In Utzler v. Braca, 115 Conn.App. 261, 267-68 (2009), the Appellate Court referred to the limited scope of review of a trial court’s factual findings with respect to whether the plaintiff has proved an unjust enrichment claim:

. . . Furthermore, the determinations of whether a particular failure to pay was unjust and whether the defendant was benefited are essentially factual findings for the trial court that are subject only to a limited scope of review on appeal . . . Those findings must stand, therefore, unless they are clearly erroneous or involve an abuse of discretion . . . This limited scope of review is consistent with the general proposition that equitable determinations that depend on the balancing of many factors are committed to the sound discretion of the trial court. (Citations omitted; internal quotation marks omitted.) Hartford Whalers Hockey Club v. Uniroyal Goodrich Tire Co., 231 Conn. 276, 283, 649 A.2d 518 (1994).

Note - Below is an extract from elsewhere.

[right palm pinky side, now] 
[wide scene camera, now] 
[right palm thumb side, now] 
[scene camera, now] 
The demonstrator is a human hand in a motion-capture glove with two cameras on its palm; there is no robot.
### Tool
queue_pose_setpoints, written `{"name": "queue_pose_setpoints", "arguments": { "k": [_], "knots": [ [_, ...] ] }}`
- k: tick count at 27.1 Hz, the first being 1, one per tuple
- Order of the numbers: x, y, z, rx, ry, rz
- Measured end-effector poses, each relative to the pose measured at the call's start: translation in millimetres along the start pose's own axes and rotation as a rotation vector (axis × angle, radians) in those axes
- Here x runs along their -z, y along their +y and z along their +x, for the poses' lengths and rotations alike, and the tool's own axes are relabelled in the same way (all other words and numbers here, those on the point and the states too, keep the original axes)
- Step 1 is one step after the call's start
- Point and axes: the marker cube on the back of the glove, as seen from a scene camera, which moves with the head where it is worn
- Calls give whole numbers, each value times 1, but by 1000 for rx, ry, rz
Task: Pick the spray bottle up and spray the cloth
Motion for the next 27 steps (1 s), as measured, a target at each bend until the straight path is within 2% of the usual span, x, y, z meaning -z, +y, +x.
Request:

In this case the court was able to observe that Mssrs. Merola and Del Favero were experienced in business. Mr. Merola, by way of example, testified that the plaintiff performed approximately 1100 jobs per year. In approximately April 2007, Donna Cathcart, an employee of VHB, a tenant in a building owned by the defendant, contacted the plaintiff to discuss placement of 3M film on at least some of the south and west lites in its leased space to reduce glare that interfered with computer screens used by employees in such tenant space. On May 23, 2007, after Mr. Merola examined the premises and spoke to Ms. Cathcart, he provided a proposal to film 52 of the lites on the south and west facades of the leased premises. After learning the cost thereof, the tenant referred the proposal to Mr. Del Favero. The tenant VHB was about to renew or extend its lease, and in order to resolve a tenant issue or matter of concern to the tenant and to encourage such renewal, Mr. Del Favero agreed on behalf of the owner to the plaintiff’s proposal for installation of film on 52 lites. The import of some of Mr. Del Favero’s testimony was that the owner was willing to accommodate the tenant but at the minimum reasonable possible cost which meant keeping to a minimum the number of lites to be filmed to alleviate the tenant employee concerns in the VHB leased CT Page 19434 space.

On July 5 and 6, 2007, without prior consultation between the plaintiff and the defendant, the plaintiff’s employees installed film on 91 or 92 of the lites on the south and west facades of the leased premises instead of on only 52 lites. The plaintiff did not prove at trial that the defendant benefitted from or was unjustly enriched by the installation of film on 39 or 40 additional lites, many of which lites were smaller transoms above tall ground level lites.

As set forth above, the defendant has not disputed that it owes the plaintiff $5,930.70 pursuant to the May 23, 2007, revised proposal that it accepted. On or before October 19, 2009, the defendant shall tender such amount to the defendant in good U.S. funds (unless this order is automatically stayed). If the defendant does not so, the court shall be notified and it will consider the defendant’s assertion concerning the effect of General States § 49-36(c) on such mechanic’s lien. If the defendant tenders such amount, the plaintiff shall cooperate as necessary with respect to placing on the land records the satisfaction and/or dissolution of such lien.

Under the circumstances at this time the plaintiff is not entitled to attorneys fees or costs.